Art + Auction: How many Bruces are there? Do Bruces come and go?
BHQF: We don’t tell.
AA: How does it feel to see your work in a commercial event, like the NADA Art Fair in Miami this past December?
BHQF: We’ve shown in fairs and commercial galleries more often than people seem to think. The fair is a very hard context, because the frenzy of the art economy makes it difficult to engage a deeper art conversation. Nonetheless, it’s still a site for people to see the work, and if the work ends up in a collection, more people may see it and we can do more of it. Which isn’t to say that art fairs aren’t the site of some of the more artless parts of the art world. But ultimately, we aren’t interested in keeping the work hermetic.

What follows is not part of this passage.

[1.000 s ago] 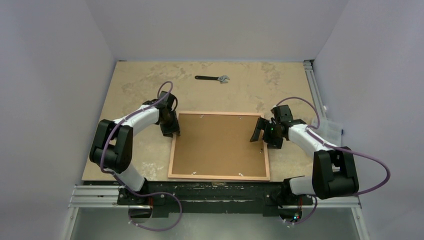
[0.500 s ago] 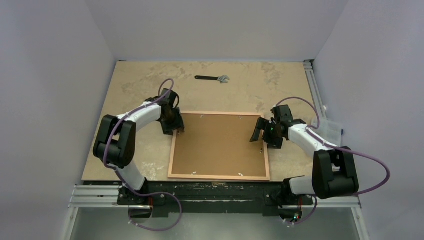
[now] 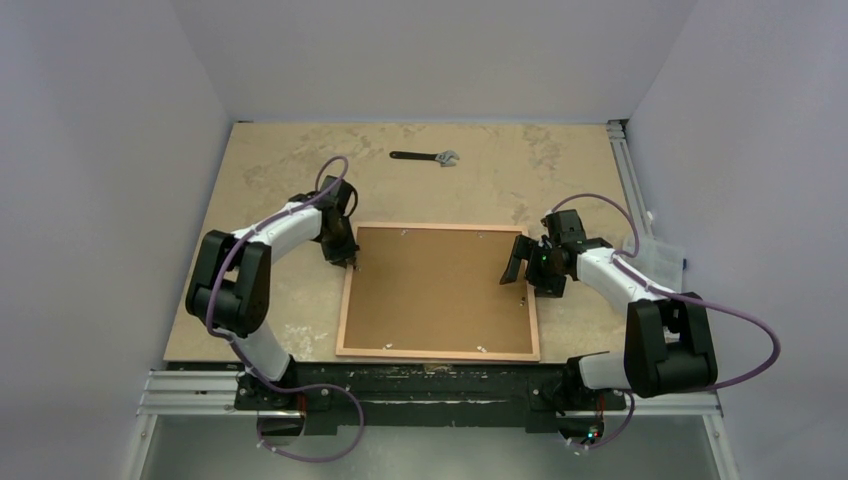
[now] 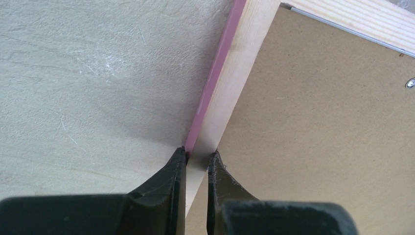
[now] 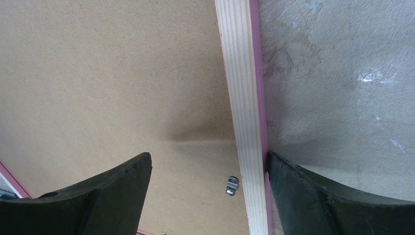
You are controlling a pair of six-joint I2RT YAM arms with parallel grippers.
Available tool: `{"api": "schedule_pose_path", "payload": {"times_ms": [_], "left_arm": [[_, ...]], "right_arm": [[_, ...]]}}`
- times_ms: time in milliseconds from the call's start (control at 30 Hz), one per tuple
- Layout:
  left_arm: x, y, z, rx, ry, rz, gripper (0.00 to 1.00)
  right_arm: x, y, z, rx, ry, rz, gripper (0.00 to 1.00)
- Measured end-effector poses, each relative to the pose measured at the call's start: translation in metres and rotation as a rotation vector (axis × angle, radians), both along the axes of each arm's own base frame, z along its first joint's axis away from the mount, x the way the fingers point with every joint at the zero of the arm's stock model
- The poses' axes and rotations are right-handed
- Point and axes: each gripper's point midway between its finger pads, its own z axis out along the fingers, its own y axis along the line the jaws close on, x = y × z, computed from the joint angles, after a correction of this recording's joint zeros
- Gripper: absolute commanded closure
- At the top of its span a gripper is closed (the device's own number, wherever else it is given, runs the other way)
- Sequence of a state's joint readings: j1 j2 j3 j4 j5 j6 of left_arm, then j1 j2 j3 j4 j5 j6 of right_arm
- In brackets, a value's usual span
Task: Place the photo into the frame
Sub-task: Install the photo frame at the center of the board.
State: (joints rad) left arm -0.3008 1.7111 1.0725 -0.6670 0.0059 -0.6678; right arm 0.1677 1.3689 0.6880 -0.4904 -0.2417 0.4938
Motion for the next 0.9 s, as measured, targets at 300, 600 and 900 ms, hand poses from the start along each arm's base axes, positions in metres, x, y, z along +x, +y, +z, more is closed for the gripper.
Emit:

AA: You also had a show in December at the W Hotel in Miami. Isn’t the social whirlwind there during Art Basel Miami Beach the kind of market-driven decadence you’ve been indicting?
BHQF: No, we’re not critics of the market, and we’re certainly not critics of decadence. We’re critics of desperation, of artists’ playing monkey to money. If you get rid of the collectors and curators and critics and dealers, you’ve still got an art world. Artists don’t always recognize that they are the ones holding all the cards. As for the social whirlwind, we’re bemused. We love a good party, but considering how we operate, we have a lot of trouble with rsvps.
AA: Your mission statement reads in part, "We aspire to invest the experience of public space with wonder, to resurrect art history from the bowels of despair and to impregnate the institutions of art with the joy of man’s desiring." Are you idealists? Bach fans?
BHQF: We consider our aspirations both ludicrous and entirely practical, which might describe Bach’s work as well.
AA: Do you fear you’re getting a bit overexposed?
BHQF: We’re happy for our work to get attention and for the university to be an active conversation in the world. We’re just not interested in telling people what to wear or how to cut their hair.
AA: What do you do with the proceeds from sales of your art?
BHQF: Pay for the Bruce High Quality Foundation University and make new work.
AA: How will your university create "a sustainable, unprofessional art- educational model?"
BHQF: Artists need to learn from each other. That’s all an art education can be. Our fear in opening the university was that it would lose steam, but we were proved wrong pretty quickly. People really want it to work, and they’ve got the energy to do it. We’re going to be devoting a lot more time to outreach.
AA: What’s the best response you’ve gotten to the school?
BHQF: Our neighbor came to complain about the noise from a school party we’d had.. She came in and found a group in the middle of a painting critique, and we explained what it was all about. Now she comes to the parties.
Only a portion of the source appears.